Ich hatte große Achtung vor dem erschöpften Krankenhauspersonal, das sich alldem so voll ausgesetzt hat. Auch vor all jenen, die trotz allem weiterhin die Wirtschaft am Laufen gehalten haben.
11. Inwiefern hat dich diese Krise geprägt? Gab es Talente oder Fähigkeiten, die du hervorholen oder entwickeln musstest?
In der vielen Zeit, die ich daheim verbrachte, habe ich mich wieder meinem Klavierspiel gewidmet und jeden Tag Klavier gespielt. Das und auch andere kreative Aktivitäten haben mir sehr gutgetan. Meine Einstellung ist ein wenig stiller und tiefer geworden, sie ist nicht mehr so oberflächlich. Meine Wertschätzung ist gestiegen. Von daher habe ich mich entwickeln können und etwas Gutes erfahren.
12. Stell dir vor, eines Tages hättest du die Gelegenheit, einer Schulklasse, die zu dieser Zeit noch nicht auf der Welt war, von deinen Erlebnissen zu erzählen. Gibt es so etwas wie eine Lehre oder einen Tipp, die du den Kindern mitgeben könntest?
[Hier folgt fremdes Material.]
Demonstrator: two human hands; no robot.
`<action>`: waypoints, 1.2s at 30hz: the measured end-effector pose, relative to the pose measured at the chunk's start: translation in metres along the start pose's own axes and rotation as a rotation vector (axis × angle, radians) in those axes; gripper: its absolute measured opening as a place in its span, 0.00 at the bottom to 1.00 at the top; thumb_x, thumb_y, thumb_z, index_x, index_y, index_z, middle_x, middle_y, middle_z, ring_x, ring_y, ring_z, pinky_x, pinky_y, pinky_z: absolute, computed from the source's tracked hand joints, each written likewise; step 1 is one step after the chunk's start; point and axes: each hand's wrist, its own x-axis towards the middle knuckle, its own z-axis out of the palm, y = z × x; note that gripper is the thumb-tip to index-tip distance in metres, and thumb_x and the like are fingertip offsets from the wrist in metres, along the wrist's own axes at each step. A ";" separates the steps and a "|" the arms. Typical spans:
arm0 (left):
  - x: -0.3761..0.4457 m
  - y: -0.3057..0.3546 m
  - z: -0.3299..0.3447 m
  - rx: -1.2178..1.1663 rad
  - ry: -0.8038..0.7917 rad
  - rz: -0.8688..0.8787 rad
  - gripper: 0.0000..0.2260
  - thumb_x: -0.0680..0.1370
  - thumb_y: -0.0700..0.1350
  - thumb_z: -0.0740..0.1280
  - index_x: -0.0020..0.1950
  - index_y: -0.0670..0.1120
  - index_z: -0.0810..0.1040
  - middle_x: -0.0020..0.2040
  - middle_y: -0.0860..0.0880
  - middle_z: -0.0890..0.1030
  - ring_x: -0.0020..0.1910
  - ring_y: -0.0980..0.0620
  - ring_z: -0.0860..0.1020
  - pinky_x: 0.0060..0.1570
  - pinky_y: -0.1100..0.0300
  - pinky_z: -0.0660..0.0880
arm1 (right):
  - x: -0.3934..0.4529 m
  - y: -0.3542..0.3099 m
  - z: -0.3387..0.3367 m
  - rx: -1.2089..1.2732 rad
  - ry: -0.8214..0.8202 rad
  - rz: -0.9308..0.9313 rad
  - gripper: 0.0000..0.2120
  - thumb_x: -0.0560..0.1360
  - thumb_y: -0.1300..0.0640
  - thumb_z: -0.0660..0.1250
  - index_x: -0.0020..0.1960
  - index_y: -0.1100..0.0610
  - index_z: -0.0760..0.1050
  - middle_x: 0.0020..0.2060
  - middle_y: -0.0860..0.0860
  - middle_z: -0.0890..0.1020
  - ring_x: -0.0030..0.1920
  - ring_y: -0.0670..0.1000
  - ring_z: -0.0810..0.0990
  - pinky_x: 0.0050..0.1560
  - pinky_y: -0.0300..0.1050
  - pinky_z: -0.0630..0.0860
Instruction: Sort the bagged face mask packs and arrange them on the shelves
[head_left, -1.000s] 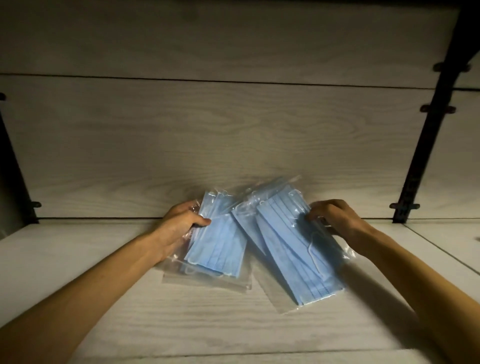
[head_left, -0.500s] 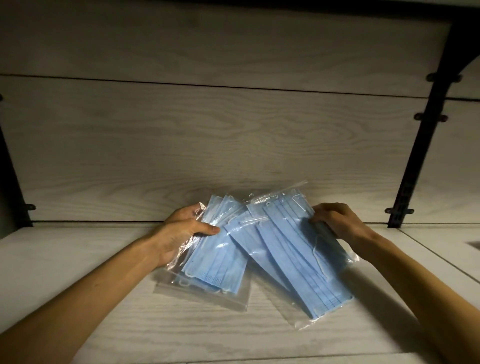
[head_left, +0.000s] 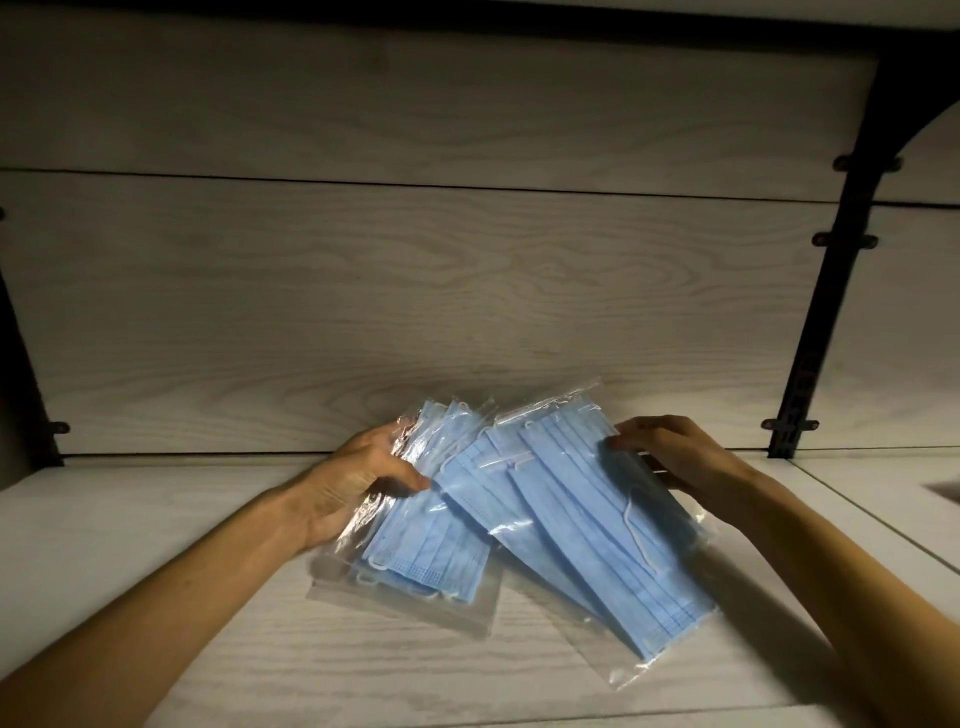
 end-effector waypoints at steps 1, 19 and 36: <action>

Ich glaube, das Wichtigste ist, dass sich jeder selbst informiert und schaut, dass die Quellen verlässlich und authentisch sind. Und dass Respekt und Toleranz als wichtige Elemente im Umfeld gewahrt bleiben. Es zählen nicht nur die eigenen Ängste bzw. Vorhaben, das eigene Ego, die eigene Ethik und die eigene Meinung, sondern man sollte Rücksicht auf die Meinung, die Interessen und Nöte der anderen nehmen. Eine Situation soll demokratisch behandelt werden. Es gilt, sich selbst treu zu sein, aber auch mit Weisheit Balance zu halten zwischen eigenen Vorurteilen und den Ansprüchen der Gesamtgesellschaft.
13. Wenn du einen Blick in die Zukunft tun könntest, was denkst du aus heutiger Sicht, wie könnte unsere Welt in einigen Jahren aussehen?
Da spielen so viele Faktoren mit. Vielleicht haben wir in diesen drei Jahren Pandemie gelernt, resilienter zu werden.
14. Möchtest du noch etwas sagen, nachdem ich dich nicht gefragt habe?
Ich glaube, ich brauche jetzt ein Glas Wasser!